Description of the task
Repeat the listing that follows character for character, omitting images.

Source data

*** Block opens ***

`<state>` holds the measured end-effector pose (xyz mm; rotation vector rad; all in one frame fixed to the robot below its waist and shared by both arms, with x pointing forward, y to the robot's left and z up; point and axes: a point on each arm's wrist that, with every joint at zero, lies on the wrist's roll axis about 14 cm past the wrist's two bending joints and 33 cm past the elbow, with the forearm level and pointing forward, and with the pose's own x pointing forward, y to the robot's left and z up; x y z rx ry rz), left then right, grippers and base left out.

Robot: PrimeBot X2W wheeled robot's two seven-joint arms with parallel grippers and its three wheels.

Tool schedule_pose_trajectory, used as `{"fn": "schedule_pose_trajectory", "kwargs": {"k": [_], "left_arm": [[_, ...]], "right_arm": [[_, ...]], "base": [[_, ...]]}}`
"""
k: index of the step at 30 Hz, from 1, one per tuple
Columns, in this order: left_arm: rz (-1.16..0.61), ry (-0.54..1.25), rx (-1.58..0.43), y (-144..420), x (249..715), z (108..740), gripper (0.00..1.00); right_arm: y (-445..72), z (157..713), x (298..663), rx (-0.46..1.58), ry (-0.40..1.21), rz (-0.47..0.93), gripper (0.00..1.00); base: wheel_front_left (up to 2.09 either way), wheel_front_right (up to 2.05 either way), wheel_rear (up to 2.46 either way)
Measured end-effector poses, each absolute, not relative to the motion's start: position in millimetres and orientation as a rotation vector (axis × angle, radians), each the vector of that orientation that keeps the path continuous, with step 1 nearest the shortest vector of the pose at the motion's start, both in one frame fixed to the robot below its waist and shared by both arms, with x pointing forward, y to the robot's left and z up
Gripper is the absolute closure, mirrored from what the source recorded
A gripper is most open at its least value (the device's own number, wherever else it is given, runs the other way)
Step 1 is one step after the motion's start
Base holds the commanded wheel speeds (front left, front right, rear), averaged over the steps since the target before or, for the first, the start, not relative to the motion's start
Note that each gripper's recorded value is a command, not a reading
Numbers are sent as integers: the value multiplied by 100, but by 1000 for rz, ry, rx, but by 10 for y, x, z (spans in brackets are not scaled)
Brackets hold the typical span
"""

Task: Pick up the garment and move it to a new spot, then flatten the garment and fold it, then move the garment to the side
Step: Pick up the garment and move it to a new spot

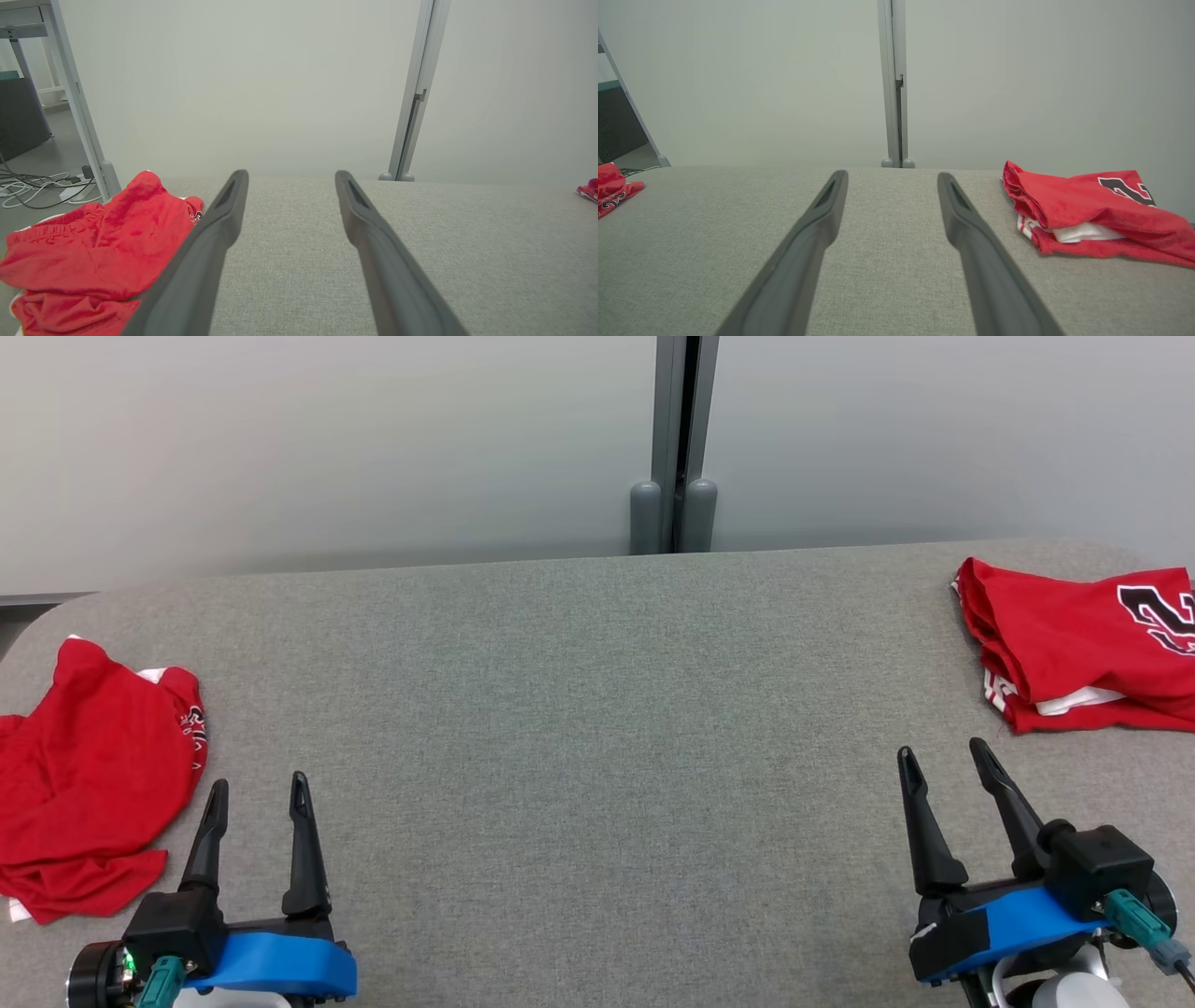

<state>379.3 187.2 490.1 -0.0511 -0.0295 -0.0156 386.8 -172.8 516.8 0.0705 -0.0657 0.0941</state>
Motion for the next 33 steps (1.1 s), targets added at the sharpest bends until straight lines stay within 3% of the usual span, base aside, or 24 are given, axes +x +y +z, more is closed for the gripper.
{"fn": "schedule_pose_trajectory", "kwargs": {"k": [19, 33], "left_arm": [[9, -37, -48, 1947, 3757, 4924, 0], [173, -48, -22, 2484, 3474, 4968, 0]], "right_arm": [[-1681, 5134, 3876, 71, -54, 104, 0], [-1185, 5070, 4057, 90, -36, 242, 0]], "base": [[0, 0, 0], [0, 0, 0]]}}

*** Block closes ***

Your solution
`<state>` holds the measured end-effector pose (xyz mm; rotation vector rad; all in one frame fixed to the robot below its waist and shared by both arms, with x pointing forward, y to the robot's left and z up; point and axes: a point on each arm's wrist that, with every joint at zero, lies on the wrist's roll axis about 14 cm past the wrist's two bending joints and 33 cm past the elbow, with the forearm level and pointing forward, and with the pose's own x pointing forward, y to the robot's left and z up; x y z rx ry rz), left then right, grippers and base left out.

Robot: PrimeBot X2W wheeled robot's two seven-joint arms with parallel grippers and its three wheels.

Tool schedule_pose_trajectory, used as `{"fn": "schedule_pose_trajectory", "kwargs": {"k": [_], "left_arm": [[_, ...]], "right_arm": [[_, ...]], "base": [[_, ...]]}}`
"""
k: index of the step at 30 Hz, from 1, one per tuple
Columns, in this order: left_arm: rz (-1.16..0.61), ry (-0.54..1.25), rx (-1.58..0.43), y (-144..420), x (249..715), z (108..740), gripper (0.00..1.00); right_arm: y (-445..72), z (157..713), x (298..663), rx (-0.46..1.58), ry (-0.40..1.21), rz (-0.47..0.93), gripper (0.00..1.00); base: wheel_front_left (up to 2.09 either way), wheel_front_right (up to 2.05 either way), wheel_rear (up to 2.46 either way)
Measured end-effector poses, each absolute, not relative to the motion's start: position in millimetres and orientation as a rotation vector (axis × angle, radians), each the vector of that orientation that keeps the path continuous, with step 1 nearest the shortest vector of the pose at the motion's start, both in one frame fixed to the robot below its waist and shared by both arms, with x pointing forward, y to the robot's left and z up
Gripper is the absolute closure, mirrored from what the source recorded
A gripper is most open at its least value (the device's own number, wherever else it is given, runs the other way)
Step 1 is one step after the motion's start
Base holds the commanded wheel speeds (front left, front right, rear), averaged over the steps since the target before or, for the first, the start, not relative to the motion's start
Note that each gripper's recorded value is a command, not a reading
Numbers are sent as integers: the value multiplied by 100, but by 1000 for rz, ry, rx, but by 10 for y, x, z (spans in brackets are not scaled)
Brackets hold the typical span
"""

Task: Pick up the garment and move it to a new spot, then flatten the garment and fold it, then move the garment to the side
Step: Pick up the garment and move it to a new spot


<state>379.3 187.2 490.1 -0.0511 -0.0295 -0.0156 386.8 -172.8 516.8 0.0705 -0.0657 0.0941</state>
Motion for the next 33 steps (1.1 s), targets added at the sharpest bends until straight lines stay within 3% of the usual span, base aside, or 24 are given, axes +x +y +z, more is closed for the gripper.
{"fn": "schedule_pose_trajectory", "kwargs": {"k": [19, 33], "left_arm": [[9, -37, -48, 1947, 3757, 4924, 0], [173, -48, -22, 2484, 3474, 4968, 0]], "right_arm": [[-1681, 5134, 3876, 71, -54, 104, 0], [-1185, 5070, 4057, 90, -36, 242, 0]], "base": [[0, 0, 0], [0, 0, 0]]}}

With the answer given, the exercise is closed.